The brain’s ability to rewire itself can sometimes have maladaptive behavioural consequences. Prolonged drug use has been shown to result in poorer cognitive functioning as well as an increased risk of dementia later in life (Medina et al 2007).
Also, 60-80% of amputees have been known to develop phantom limb syndrome - the continued experience of sensations in the missing limb as if it were still there. These sensations are usually unpleasant, painful and are thought to be due to cortical reorganisation in the somatosensory cortex that occurs as a result of limb loss (Ramachandran and Hirstein 1998).

Question 21

Strength - age and plasticity

Answer 21

Functional plasticity tends to reduce with age. The brain has greater prosperity for reorganisation in childhood as it is constantly adapting to new experiences and learning.
That said, Ladina Bezzola et al (2012) demonstrated how 40 hours of golf training produced changes in the neural representation of movement in participants aged 40 - 60. Using fMRI, the researchers observed reduced motor cortex activity in the novice golfers compared to a control group, suggesting more efficient neural representations after training. This shows that neural plasticity does continue throughout the lifespan.

Question 22

Strength - support from animal studies

Answer 22

Early evidence of neuroplasticity and functional recovery was derived from animal studies.
A pioneering study by David Hubel and Torsten Wiesel (1963) involved sewing one eye of a kitten shut and analysing the brain’s cortical responses.

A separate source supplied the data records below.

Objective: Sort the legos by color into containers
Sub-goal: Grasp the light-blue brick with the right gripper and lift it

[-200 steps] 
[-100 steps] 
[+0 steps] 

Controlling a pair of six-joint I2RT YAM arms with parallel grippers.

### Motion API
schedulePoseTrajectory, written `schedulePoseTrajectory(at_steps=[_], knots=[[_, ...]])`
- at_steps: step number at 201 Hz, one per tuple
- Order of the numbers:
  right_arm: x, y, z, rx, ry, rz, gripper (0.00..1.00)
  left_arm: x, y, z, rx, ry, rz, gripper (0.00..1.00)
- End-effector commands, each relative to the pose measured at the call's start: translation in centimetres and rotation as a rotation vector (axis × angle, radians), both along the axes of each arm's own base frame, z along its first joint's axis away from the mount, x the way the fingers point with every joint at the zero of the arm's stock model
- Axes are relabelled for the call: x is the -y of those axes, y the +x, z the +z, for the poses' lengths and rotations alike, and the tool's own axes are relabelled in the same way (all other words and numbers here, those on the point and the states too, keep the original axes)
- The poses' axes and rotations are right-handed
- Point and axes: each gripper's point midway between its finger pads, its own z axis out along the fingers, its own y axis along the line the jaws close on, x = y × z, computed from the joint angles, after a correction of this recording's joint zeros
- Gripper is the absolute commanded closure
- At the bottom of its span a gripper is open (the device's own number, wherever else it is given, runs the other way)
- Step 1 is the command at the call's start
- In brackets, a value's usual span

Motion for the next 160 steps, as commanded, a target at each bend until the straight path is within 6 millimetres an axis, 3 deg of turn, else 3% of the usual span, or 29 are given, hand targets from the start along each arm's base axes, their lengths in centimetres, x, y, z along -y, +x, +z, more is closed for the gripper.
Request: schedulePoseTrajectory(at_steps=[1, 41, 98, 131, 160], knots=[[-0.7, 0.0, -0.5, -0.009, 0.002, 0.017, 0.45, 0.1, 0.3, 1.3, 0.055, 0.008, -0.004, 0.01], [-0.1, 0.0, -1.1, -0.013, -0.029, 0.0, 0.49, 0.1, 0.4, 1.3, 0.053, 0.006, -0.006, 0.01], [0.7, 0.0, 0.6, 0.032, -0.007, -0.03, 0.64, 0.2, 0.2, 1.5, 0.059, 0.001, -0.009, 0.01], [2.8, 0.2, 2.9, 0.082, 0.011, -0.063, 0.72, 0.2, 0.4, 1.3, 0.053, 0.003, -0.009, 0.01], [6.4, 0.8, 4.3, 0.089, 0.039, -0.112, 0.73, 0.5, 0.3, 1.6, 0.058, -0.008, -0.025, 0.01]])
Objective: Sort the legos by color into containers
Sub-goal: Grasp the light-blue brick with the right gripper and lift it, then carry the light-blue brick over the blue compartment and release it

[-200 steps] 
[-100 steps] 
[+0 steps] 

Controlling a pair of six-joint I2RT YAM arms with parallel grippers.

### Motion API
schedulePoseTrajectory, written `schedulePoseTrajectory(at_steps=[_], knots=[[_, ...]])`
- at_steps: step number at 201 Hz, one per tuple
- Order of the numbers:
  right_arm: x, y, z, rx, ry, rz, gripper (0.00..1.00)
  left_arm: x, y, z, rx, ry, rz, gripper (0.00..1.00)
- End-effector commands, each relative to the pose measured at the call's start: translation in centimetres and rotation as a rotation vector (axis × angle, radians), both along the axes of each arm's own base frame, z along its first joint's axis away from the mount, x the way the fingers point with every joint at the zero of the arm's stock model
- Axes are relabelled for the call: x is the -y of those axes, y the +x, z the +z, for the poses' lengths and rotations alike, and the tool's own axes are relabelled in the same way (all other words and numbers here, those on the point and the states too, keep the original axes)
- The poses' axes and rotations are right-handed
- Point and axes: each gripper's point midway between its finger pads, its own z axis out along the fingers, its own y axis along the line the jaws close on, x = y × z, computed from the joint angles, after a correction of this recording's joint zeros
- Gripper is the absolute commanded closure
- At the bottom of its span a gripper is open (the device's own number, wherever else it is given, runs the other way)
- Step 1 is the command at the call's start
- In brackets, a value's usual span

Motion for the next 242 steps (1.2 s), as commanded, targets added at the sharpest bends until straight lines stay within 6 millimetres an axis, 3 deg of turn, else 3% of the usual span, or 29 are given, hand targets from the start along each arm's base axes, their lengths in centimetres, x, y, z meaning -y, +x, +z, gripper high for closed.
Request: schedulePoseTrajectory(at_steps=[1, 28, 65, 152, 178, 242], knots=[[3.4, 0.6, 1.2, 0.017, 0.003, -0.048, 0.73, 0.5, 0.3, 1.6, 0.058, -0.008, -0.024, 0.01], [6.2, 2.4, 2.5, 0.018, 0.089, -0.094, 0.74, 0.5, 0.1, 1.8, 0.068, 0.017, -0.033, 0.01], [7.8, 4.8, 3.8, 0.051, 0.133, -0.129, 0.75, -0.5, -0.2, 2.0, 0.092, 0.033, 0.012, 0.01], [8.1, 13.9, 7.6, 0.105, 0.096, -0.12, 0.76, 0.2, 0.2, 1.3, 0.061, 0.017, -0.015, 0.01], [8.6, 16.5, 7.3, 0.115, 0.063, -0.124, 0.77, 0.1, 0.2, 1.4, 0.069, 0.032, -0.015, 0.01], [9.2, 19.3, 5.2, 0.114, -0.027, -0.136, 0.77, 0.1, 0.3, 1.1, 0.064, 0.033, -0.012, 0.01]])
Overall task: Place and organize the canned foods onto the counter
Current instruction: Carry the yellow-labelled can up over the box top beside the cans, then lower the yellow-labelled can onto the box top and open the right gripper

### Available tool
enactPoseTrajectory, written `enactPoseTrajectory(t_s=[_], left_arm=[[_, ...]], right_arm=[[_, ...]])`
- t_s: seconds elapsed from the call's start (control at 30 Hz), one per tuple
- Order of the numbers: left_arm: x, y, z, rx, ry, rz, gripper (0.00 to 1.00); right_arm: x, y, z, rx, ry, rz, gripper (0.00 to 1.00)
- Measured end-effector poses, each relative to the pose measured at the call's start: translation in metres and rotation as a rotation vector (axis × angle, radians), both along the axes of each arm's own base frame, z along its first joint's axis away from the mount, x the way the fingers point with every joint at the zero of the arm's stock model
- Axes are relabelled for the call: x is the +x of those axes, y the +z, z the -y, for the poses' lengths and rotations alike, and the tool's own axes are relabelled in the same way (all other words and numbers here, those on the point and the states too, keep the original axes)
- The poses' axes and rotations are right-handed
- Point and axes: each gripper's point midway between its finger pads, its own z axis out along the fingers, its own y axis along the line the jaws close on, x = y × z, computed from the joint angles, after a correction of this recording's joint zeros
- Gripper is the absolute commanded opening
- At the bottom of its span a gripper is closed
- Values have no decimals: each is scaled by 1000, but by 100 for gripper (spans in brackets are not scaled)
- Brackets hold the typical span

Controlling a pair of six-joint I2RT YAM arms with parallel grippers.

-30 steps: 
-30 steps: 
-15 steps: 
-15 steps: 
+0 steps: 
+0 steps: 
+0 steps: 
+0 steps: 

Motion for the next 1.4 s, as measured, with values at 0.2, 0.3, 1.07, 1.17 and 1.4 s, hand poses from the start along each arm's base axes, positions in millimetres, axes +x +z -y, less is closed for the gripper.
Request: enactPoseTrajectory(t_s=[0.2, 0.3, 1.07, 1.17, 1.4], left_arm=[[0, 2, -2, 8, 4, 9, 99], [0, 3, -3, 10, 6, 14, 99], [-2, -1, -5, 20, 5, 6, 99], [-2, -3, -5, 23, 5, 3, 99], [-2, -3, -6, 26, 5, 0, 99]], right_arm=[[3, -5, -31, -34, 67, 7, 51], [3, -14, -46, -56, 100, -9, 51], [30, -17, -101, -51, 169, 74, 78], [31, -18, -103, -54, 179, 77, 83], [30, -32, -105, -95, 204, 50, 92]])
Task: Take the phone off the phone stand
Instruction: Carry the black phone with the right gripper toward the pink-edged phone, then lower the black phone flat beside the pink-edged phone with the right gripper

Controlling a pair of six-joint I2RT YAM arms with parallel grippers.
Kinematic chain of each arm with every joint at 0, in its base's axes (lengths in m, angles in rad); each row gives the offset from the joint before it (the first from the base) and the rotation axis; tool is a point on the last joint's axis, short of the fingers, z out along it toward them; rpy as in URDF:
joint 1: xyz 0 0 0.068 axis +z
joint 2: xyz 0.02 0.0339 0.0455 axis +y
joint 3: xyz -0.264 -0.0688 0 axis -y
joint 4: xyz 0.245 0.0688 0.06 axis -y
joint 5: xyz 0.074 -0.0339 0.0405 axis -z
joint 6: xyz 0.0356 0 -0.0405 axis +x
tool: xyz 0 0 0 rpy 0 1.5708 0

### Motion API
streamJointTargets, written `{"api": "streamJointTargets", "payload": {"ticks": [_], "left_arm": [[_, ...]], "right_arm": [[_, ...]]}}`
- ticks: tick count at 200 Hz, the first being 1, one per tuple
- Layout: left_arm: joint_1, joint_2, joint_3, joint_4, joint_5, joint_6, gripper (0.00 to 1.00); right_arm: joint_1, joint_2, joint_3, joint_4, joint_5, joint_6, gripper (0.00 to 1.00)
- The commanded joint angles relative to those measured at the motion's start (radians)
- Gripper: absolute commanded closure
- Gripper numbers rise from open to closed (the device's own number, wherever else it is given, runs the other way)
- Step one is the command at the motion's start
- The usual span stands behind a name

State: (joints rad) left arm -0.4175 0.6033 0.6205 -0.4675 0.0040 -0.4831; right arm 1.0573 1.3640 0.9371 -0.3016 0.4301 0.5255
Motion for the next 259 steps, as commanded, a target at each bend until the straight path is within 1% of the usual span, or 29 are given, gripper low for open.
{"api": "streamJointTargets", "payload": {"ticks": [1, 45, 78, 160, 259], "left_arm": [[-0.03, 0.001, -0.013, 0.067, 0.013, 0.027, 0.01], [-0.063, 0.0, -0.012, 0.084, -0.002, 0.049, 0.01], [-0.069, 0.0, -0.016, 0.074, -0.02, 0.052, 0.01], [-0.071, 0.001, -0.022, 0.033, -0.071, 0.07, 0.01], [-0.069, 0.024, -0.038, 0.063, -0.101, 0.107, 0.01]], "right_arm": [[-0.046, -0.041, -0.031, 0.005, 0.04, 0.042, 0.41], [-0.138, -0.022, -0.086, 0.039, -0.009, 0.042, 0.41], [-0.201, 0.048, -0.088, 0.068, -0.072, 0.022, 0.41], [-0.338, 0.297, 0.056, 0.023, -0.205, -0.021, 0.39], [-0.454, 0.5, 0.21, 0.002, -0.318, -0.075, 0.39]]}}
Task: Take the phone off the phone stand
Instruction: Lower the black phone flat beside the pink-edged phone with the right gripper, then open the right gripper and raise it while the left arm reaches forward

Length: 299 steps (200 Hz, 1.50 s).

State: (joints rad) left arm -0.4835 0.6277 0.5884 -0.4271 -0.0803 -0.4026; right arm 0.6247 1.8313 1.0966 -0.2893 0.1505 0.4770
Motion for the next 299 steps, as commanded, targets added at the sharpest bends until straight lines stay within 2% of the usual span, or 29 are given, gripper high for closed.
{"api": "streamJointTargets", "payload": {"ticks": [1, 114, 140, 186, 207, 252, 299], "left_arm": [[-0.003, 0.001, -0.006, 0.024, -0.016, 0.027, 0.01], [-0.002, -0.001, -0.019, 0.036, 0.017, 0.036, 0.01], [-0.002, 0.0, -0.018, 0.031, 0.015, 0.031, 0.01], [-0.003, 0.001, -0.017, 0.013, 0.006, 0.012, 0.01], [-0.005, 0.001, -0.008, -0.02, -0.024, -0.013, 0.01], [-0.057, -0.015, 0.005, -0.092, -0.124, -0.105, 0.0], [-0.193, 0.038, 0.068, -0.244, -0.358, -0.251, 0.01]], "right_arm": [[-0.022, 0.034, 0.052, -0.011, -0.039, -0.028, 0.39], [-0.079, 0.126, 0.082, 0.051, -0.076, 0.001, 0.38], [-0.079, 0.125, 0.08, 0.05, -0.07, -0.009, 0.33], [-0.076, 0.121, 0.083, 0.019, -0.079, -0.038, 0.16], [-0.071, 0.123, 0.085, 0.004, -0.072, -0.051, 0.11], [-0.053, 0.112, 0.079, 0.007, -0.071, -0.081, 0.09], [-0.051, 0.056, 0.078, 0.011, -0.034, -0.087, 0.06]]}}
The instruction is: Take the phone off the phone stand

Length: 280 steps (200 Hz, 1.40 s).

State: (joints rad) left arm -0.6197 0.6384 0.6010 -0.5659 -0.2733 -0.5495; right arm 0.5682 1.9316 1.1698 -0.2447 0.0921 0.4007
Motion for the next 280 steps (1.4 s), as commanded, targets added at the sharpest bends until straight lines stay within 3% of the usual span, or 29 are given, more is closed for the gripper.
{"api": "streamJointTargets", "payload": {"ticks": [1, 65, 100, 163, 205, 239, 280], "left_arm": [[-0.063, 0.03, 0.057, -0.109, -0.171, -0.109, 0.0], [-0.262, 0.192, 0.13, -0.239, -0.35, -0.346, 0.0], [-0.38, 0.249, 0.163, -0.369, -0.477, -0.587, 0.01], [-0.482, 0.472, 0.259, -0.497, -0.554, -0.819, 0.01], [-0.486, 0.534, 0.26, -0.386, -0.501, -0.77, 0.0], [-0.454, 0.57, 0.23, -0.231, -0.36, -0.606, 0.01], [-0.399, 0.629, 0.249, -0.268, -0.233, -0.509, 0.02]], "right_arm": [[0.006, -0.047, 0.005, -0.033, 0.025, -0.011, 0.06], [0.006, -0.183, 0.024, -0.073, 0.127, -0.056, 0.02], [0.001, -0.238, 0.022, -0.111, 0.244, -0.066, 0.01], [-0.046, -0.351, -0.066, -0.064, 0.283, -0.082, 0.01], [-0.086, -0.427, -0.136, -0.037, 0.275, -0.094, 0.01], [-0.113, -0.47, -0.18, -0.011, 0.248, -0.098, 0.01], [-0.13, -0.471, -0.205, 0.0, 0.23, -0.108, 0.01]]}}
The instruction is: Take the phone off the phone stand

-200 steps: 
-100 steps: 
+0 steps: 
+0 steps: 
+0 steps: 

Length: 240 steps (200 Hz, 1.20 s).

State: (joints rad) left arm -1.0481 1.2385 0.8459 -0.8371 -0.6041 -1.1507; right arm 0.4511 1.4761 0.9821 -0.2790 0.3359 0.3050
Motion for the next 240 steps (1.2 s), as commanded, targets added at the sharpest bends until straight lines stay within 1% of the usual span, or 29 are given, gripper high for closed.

It was found that the area of the visual cortex linked with the shut eye wasn’t idle (as predicted) but continued to process information from the open eye.

Question 23

Strength - the concept of cognitive reserve

Answer 23

Evidence suggests that a person’s educational attainment may influence how well the brain functionally adapts after injury. Eric Schneider et al (2014) discovered that the more time brain injury patients had spent in education - which was taken as an indication of their ‘cognitive reserve’ - the greater their chances of a disability-free recovery (DFR). Two-fifths of patients studied who achieved DFR had more than 16 years’ education compared to about 10% of patients who has less than 12 years’ education.